The answer must be every line from the entries below that contains "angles".

=== STUDY MATERIAL ===

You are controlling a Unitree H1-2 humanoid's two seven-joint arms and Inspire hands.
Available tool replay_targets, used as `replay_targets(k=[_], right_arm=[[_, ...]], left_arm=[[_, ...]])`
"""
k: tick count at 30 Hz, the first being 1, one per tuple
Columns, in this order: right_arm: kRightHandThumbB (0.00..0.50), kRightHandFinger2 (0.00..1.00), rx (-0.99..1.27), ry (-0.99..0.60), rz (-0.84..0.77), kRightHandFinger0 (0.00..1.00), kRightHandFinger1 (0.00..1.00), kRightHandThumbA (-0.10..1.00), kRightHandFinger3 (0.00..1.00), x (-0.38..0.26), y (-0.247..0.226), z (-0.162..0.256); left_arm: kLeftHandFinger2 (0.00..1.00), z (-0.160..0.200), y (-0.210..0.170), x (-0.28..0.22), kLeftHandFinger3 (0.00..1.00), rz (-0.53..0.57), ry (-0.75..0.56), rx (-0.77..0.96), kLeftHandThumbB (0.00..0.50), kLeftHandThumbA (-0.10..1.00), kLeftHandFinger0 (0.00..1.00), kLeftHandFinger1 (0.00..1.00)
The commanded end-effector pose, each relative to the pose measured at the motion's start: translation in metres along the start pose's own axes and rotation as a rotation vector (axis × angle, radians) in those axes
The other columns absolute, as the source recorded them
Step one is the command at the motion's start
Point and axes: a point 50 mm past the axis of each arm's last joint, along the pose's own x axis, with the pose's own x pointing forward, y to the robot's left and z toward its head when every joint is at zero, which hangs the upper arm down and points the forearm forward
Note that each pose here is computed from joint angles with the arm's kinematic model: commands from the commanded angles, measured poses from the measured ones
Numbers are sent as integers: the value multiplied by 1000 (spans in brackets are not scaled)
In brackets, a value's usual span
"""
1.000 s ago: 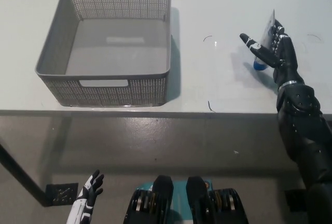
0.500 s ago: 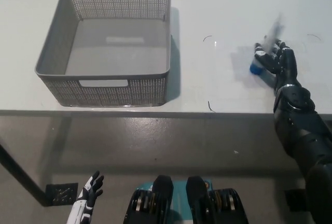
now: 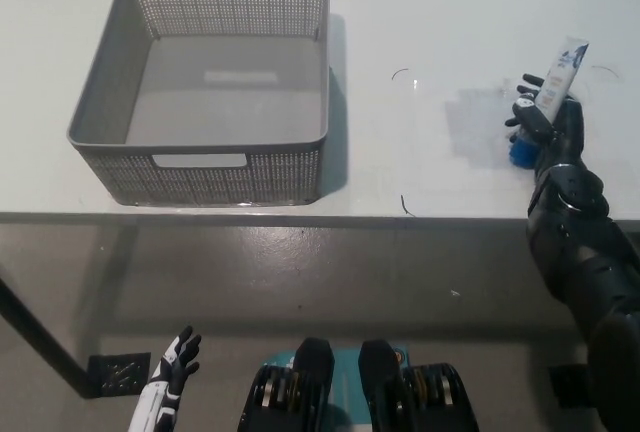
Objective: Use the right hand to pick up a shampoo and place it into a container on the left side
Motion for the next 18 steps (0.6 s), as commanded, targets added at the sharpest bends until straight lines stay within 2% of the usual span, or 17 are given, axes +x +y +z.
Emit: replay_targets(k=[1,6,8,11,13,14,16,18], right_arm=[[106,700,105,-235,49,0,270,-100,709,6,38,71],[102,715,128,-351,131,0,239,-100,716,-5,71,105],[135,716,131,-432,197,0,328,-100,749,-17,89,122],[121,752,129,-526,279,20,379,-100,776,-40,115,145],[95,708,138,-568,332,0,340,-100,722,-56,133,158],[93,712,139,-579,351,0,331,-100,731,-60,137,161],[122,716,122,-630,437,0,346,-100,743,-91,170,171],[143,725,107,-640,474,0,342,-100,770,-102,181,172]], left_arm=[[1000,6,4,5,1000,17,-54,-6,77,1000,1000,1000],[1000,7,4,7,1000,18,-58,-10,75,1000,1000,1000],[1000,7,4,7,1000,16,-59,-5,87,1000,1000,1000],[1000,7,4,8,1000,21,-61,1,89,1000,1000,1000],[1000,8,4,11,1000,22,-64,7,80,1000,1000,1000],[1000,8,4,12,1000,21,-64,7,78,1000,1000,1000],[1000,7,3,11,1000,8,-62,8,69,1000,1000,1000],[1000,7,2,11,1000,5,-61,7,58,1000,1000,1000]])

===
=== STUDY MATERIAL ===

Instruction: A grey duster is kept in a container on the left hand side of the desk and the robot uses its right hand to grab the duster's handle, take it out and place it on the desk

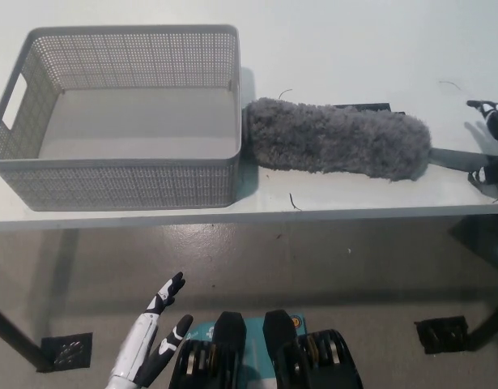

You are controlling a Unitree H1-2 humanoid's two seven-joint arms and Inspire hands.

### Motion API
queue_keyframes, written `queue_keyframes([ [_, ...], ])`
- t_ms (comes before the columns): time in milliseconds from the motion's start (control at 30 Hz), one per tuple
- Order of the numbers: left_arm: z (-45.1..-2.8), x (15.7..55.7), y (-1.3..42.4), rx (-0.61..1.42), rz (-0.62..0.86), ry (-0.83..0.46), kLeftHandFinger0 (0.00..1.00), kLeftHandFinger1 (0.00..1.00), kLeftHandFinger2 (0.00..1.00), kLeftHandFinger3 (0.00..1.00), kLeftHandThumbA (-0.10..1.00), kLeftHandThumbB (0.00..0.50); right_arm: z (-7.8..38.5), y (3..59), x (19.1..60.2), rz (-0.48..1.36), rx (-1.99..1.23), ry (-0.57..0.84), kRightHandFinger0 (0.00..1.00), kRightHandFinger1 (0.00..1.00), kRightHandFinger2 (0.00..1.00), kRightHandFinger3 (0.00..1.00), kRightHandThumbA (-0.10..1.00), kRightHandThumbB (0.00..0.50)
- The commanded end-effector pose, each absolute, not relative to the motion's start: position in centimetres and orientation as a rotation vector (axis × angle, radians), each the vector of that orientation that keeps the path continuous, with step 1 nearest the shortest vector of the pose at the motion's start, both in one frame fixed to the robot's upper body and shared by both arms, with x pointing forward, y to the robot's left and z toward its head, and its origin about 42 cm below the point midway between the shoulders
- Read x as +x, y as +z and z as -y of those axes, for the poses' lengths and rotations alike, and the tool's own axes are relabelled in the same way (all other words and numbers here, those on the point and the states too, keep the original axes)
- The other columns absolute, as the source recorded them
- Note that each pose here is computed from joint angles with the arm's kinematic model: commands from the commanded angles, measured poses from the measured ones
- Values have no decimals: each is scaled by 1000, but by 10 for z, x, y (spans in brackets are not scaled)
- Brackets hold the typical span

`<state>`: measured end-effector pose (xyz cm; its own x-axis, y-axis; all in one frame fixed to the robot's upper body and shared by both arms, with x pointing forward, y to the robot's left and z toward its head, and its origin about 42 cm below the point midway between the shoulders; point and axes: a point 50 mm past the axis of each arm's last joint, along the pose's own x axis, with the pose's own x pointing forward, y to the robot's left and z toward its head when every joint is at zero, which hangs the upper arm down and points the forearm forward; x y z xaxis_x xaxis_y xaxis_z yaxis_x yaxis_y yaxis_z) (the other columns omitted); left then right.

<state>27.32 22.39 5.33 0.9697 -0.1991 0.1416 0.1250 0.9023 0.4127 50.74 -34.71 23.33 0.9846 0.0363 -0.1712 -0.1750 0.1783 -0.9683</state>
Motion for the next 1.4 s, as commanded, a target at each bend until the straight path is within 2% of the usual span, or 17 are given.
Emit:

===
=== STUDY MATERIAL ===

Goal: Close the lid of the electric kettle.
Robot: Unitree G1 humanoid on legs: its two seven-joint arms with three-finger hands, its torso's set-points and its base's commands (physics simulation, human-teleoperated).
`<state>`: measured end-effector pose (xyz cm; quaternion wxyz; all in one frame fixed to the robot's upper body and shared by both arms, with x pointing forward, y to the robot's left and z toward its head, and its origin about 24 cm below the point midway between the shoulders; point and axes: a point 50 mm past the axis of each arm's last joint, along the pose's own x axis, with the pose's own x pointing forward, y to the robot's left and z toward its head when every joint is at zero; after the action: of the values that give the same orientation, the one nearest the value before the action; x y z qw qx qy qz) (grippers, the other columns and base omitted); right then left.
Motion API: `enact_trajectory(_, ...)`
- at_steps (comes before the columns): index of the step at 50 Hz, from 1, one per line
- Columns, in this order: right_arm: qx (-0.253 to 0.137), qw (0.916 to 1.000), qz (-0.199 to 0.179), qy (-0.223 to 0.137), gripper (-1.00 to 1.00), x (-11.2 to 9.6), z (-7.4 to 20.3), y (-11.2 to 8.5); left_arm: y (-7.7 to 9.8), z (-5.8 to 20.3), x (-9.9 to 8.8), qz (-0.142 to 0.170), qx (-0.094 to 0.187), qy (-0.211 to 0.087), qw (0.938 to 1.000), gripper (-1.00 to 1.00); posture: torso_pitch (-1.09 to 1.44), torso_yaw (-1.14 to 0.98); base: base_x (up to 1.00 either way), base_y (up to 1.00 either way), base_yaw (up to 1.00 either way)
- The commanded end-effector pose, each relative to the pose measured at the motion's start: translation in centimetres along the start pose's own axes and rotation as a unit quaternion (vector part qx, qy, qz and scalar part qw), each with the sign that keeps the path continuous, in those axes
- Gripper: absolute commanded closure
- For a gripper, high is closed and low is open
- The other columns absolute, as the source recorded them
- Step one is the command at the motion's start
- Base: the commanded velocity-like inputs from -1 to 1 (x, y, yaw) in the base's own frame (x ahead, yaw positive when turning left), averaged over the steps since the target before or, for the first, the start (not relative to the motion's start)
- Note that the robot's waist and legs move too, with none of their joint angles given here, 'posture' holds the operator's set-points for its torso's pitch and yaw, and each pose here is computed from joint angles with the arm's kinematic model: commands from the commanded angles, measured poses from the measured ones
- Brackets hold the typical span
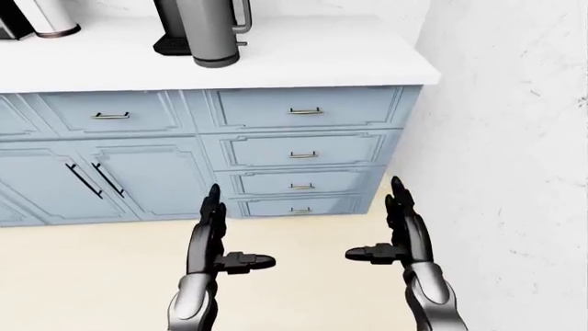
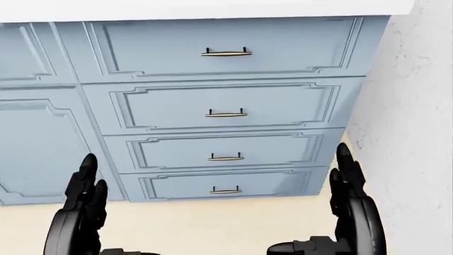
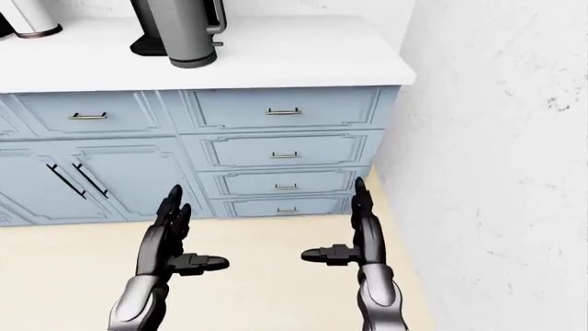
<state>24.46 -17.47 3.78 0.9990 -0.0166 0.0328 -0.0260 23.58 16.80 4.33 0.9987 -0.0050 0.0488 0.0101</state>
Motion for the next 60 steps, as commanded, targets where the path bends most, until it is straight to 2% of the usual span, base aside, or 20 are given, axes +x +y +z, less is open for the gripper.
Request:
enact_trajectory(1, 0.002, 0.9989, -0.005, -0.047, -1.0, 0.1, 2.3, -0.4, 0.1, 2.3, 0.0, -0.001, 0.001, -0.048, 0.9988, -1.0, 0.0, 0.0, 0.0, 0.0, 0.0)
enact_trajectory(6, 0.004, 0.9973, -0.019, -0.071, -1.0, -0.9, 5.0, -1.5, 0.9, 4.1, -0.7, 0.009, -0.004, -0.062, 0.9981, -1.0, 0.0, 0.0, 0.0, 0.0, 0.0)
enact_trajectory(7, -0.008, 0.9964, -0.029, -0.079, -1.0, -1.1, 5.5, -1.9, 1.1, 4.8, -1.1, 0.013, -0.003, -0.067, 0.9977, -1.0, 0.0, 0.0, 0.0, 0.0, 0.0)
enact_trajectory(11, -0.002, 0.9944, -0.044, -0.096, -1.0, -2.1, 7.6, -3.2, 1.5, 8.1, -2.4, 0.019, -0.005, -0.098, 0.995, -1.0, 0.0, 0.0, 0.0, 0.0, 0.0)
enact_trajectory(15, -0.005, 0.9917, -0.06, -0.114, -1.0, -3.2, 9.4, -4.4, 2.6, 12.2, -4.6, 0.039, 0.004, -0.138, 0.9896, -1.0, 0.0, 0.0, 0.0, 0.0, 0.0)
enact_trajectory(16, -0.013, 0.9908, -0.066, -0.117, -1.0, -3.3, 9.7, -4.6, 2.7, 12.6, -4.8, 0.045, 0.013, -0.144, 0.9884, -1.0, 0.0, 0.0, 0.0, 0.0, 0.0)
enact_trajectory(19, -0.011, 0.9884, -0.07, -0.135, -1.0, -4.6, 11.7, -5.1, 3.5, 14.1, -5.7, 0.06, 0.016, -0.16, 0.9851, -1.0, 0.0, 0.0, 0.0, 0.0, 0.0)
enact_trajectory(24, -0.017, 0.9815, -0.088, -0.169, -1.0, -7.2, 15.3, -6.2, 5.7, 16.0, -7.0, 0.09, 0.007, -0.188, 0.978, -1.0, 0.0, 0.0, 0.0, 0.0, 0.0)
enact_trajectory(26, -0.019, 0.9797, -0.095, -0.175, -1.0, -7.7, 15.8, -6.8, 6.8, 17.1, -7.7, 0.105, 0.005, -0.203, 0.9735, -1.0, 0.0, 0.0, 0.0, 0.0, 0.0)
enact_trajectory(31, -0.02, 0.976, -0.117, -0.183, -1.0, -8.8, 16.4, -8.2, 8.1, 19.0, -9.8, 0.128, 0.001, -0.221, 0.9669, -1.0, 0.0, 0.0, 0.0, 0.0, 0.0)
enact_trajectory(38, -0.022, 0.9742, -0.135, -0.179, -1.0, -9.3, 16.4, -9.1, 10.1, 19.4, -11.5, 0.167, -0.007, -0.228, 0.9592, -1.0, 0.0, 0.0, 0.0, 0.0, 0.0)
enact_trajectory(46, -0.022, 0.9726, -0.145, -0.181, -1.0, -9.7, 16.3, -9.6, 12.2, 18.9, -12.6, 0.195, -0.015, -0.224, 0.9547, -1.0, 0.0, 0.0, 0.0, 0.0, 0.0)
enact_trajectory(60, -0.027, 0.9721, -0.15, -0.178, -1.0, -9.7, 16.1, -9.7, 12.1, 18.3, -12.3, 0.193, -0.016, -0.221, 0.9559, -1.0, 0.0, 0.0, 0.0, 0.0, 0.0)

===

| PROBLEM SOLUTION |
Note that each pose here is computed from joint angles with the arm's kinematic model: commands from the commanded angles, measured poses from the measured ones
- Note that each pose here is computed from joint angles with the arm's kinematic model: commands from the commanded angles, measured poses from the measured ones
- Note that the robot's waist and legs move too, with none of their joint angles given here, 'posture' holds the operator's set-points for its torso's pitch and yaw, and each pose here is computed from joint angles with the arm's kinematic model: commands from the commanded angles, measured poses from the measured ones

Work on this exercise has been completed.